Review of Phanerothyme taken from the
Italian magazine
RUMORE #116 / September 2001.
English translation done by Sunchild.


MOTORPSYCHO
Phanerothyme
Stickman

To give evidence, starting by the title, of their deep ties with psychedelia, that seems, to characterize them each day more, Motorpsycho use for their new album a word that, according to Aldous Huxley, can be used to represent in a less common way psychedelia. Being Phanerothyme nothing more than psichotropic substance.
Here they are again, the Norwegian hippies. Happy and immutable like always. Like Fugazi they have found the neverending elixir of youth. A slow inexhaustible progress. Without the ambitious aims, neither the stress coming from fame nor the competitiveness typical in bands under majors. By this point of view, the new record strengthens the relaxed direction of these last years – we have to remember that the band made its debut with a very hard album, the heavy grunge Lobotomizer.

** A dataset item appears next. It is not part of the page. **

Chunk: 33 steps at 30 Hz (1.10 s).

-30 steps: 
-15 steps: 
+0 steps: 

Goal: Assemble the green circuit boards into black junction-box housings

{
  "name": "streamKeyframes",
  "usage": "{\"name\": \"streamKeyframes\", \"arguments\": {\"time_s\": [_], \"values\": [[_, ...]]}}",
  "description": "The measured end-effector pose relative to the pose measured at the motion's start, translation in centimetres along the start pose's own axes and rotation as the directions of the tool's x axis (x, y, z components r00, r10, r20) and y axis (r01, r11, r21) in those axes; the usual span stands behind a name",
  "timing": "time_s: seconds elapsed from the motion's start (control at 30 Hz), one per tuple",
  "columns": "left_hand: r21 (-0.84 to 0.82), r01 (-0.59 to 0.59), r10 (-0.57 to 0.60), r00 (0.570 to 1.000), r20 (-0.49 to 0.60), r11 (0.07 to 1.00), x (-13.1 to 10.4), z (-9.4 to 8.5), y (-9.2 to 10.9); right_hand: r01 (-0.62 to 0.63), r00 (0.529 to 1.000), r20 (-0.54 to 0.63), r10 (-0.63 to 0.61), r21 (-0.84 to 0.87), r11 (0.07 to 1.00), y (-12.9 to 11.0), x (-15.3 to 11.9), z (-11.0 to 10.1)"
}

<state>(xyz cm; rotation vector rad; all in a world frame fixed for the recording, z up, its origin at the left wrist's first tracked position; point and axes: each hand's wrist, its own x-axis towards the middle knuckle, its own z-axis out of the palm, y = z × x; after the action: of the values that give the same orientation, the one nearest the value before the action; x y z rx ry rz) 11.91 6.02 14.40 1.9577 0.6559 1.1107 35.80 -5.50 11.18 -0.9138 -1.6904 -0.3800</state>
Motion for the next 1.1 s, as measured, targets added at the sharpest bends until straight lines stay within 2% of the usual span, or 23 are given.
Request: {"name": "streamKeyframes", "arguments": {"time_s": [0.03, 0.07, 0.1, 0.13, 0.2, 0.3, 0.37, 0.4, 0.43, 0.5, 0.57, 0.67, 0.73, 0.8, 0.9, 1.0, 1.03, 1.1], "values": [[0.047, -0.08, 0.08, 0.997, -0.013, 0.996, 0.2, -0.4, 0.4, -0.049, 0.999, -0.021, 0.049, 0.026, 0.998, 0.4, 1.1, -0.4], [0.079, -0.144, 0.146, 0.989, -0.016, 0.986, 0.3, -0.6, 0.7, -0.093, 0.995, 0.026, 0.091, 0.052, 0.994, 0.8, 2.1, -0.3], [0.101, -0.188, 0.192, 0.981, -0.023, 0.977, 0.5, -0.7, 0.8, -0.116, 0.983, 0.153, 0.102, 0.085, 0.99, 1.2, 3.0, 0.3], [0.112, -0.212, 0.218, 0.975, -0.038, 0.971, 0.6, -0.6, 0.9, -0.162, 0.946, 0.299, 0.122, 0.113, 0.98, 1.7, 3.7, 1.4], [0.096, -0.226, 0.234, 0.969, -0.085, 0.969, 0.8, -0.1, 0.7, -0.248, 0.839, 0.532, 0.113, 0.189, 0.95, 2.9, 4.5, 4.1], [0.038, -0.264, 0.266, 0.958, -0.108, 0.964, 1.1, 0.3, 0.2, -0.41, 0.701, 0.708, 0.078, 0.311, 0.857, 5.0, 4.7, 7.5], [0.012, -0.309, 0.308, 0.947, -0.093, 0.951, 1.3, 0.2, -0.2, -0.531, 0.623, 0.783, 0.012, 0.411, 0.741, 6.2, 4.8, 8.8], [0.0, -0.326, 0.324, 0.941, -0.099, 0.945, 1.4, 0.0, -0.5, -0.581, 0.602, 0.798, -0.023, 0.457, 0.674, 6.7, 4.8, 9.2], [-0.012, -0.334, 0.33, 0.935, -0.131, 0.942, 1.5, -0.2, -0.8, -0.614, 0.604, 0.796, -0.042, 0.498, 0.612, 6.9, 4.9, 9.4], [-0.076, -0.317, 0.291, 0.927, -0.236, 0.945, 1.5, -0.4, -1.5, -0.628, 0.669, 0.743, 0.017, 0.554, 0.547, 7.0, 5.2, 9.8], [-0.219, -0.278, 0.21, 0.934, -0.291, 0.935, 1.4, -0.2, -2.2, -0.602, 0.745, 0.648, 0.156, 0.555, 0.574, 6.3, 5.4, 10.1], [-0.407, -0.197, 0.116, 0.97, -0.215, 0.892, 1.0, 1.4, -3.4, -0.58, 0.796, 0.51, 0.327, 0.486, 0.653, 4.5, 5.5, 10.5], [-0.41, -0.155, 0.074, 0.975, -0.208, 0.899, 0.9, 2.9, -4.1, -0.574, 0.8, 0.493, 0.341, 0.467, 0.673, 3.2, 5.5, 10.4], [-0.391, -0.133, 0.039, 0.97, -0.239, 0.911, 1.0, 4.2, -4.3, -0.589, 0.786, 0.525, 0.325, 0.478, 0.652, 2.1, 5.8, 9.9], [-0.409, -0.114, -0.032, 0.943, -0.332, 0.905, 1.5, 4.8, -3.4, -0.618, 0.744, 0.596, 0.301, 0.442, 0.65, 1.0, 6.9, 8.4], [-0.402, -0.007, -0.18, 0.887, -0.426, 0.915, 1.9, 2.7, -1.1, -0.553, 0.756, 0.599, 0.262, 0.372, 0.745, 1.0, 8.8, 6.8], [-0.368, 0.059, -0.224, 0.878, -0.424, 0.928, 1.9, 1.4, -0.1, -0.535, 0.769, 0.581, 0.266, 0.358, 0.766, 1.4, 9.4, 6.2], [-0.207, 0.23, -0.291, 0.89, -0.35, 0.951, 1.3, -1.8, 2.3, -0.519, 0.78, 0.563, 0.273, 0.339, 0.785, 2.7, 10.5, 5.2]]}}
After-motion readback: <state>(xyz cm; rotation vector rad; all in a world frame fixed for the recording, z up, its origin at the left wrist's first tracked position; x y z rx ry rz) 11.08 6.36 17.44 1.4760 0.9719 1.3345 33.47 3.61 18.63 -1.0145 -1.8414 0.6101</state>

Motorpsycho's ballads are marked with an absolutely unmistakable style. With an eye nowadays focused on – and this is a something new – Burt Bacharach, whose music is often used as background for peaceful and psychedelic raids in the English folk.
Bedroom Eyes and For Free make the idea clear right away. While episodes like The Slow Phaseout and When You're Dead maybe reveal a solid use of the before mentioned substance... Landslide, then, is extraordinary, between the new English acoustic scene and... the Yes (is it Jon Anderson singing?), showing wonderful harmonical textures and sublime vocal passages, in a really suggestive baroque latch of flutes and piano.
Motorpsycho gracefully slides between styles and times absorbing the best and leaving out the excess of the music of our lives. Both getting them and making us richer, in a persevering and continuous growing perspective.